Throughout the material below, tally the lines containing "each" and give the total with no accompanying text.

▶ **Information shown**

=== Begin Enclosure ===

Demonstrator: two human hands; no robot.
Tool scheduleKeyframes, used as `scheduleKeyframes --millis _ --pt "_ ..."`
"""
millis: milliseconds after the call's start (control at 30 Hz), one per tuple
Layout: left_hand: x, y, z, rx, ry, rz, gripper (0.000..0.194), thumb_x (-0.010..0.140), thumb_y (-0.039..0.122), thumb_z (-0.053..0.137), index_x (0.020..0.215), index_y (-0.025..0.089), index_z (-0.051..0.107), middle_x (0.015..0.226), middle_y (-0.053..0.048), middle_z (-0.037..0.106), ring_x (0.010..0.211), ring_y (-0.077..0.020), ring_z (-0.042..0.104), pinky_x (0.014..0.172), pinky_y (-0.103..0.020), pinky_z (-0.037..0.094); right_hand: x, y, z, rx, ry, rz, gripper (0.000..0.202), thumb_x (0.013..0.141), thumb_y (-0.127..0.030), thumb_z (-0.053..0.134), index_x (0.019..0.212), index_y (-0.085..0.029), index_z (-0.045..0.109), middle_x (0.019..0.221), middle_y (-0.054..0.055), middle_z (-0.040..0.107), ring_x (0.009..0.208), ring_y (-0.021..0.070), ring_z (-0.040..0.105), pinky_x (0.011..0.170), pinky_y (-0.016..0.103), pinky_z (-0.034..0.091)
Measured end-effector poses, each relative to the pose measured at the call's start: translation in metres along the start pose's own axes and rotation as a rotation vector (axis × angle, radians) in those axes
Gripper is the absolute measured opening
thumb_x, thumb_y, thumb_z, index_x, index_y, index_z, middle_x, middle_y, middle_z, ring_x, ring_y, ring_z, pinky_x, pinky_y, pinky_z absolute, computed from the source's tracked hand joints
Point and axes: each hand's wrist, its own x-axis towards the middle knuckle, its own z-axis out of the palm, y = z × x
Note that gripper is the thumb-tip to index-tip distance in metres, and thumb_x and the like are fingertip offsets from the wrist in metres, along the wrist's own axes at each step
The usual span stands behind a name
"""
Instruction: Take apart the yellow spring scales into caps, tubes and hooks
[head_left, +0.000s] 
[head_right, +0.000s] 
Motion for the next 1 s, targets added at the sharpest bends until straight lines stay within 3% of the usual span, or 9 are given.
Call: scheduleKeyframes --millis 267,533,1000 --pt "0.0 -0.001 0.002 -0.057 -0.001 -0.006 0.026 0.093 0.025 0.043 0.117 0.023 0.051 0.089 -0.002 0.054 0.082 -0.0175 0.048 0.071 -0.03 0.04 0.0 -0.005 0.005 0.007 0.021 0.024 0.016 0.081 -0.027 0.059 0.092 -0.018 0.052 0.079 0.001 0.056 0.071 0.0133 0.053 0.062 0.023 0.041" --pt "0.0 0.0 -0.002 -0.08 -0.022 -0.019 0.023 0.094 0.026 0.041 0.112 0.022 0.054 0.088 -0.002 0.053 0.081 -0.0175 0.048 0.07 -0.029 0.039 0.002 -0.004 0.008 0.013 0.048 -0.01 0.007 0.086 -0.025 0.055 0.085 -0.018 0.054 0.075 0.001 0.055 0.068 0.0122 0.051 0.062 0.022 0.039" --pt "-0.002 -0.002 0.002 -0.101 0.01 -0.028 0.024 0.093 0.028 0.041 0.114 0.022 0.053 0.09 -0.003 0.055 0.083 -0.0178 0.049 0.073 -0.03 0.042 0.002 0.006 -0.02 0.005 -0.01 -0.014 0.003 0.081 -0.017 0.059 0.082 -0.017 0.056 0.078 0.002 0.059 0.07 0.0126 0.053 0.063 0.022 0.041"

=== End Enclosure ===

▶ **Task response**
3